Irgendwann ist es dann so weit. Vielleicht sitzt ihr Baby in seinem Hochstühlchen mit am Tisch, wo es Ihnen beim Mittagessen immer Gesellschaft geleistet hat, es hat eine Stunde vor Ihnen die letzte Mahlzeit bekommen und hat ein Fläschchen mit Wasser bei sich stehen, nach dem es sonst immer greift, etwas trinkt oder auf seinem Beißring, den sie ihm hingelegt haben, herum kaut.

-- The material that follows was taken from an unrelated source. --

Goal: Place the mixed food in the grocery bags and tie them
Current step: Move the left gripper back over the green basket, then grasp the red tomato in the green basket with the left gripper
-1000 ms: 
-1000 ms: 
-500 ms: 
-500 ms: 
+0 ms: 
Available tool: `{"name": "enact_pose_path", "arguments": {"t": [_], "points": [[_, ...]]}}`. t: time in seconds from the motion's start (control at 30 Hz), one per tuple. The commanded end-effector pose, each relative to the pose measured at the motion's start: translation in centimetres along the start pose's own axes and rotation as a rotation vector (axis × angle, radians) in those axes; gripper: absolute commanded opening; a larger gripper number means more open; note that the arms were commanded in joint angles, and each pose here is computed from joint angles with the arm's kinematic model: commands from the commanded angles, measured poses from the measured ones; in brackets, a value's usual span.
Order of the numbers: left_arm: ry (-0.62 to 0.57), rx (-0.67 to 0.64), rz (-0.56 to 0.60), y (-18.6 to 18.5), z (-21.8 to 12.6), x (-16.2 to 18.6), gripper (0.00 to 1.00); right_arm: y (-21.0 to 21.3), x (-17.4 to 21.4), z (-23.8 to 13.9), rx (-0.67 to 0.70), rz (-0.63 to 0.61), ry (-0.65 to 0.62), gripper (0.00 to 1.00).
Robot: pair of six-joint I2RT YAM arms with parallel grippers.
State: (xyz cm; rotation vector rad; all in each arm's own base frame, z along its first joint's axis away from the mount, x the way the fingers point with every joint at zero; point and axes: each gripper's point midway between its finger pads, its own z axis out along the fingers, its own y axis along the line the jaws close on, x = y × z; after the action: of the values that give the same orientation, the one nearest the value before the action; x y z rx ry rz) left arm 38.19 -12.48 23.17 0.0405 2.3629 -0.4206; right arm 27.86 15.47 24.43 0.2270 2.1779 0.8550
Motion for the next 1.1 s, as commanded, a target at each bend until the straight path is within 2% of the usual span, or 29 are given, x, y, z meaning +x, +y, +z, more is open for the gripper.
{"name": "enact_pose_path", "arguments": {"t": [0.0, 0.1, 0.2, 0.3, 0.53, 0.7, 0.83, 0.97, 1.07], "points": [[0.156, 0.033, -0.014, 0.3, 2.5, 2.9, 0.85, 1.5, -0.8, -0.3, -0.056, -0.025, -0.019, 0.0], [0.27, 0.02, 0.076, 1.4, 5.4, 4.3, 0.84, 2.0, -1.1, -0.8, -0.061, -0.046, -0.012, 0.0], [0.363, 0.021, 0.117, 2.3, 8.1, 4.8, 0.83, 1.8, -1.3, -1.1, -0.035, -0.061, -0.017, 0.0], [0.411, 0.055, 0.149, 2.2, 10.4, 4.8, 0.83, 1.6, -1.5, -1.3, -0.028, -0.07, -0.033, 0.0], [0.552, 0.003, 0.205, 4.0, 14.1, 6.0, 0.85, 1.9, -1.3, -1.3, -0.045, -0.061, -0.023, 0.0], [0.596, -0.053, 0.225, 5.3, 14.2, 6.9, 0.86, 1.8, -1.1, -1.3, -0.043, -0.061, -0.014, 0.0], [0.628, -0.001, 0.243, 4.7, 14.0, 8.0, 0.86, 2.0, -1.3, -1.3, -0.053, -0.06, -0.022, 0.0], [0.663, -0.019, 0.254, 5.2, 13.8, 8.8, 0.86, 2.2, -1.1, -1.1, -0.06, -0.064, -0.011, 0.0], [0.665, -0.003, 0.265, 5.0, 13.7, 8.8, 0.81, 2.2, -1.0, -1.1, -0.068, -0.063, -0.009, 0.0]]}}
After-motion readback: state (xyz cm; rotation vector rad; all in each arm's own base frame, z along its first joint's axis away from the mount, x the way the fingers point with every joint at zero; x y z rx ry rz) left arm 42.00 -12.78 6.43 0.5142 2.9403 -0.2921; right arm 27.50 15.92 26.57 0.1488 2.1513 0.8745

Aber heute ist irgendetwas anders. Das Fläschchen und der Beißring sind schon mehrfach zu Boden geworfen worden. Ihr Baby haut mit den Händen auf den Tisch und beobachtet jede Bewegung, die sie machen.
Auf einmal interessant
Das Essen auf ihrem Teller verschlingt ihr Baby mit den Augen, seine kleinen Kiefer bewegen sich mit, wenn sie kauen und immer wieder rutscht es in seinem Stühlchen hin und her, wirft demonstrativ seine Spielsachen weg und fängt irgendwann auch an zu quengeln. Sie sind verwundert, denn normalerweise wartet ihr Baby immer ruhig ab und beschäftigt sich selbst, während sie essen. Was will es denn auf einmal? Wenn es dann auch noch versucht nach Mamas oder Papas Teller zu greifen ist die Sache eindeutig. Das Baby möchte essen! Und zwar keine Milch aus Mamas Brust oder der Flasche, sondern richtiges Essen, am liebsten das, was auch Mama und Papa und die Geschwister auf dem Teller haben.
Langsam anfangen
Vom Teller der anderen Familienmitglieder sollte das Baby zunächst nicht mit essen. Denn das Essen, das wir zu uns nehmen, ist für Babys jungfräulichen Gaumen und Magen viel zu stark gewürzt. Salz, Zucker und Gewürze sind nicht gesund fürs Baby. Wenn sie kochen, versuchen sie mal ein paar Möhrchen ohne Salz weichzukochen und sie dem Baby anzubieten. Sie sollten sie allerdings mit ein wenig Öl beträufeln, am besten Rapsöl. Nur so können die Vitamine vom Körper aufgenommen und verwertet werden. So eine weichgekochte Karotte kann ihr Baby schon essen. Man sollte aber unbedingt darauf achten, dass das Gemüse ganz weich ist, damit Baby sich nicht an einem harten Stück verschlucken kann.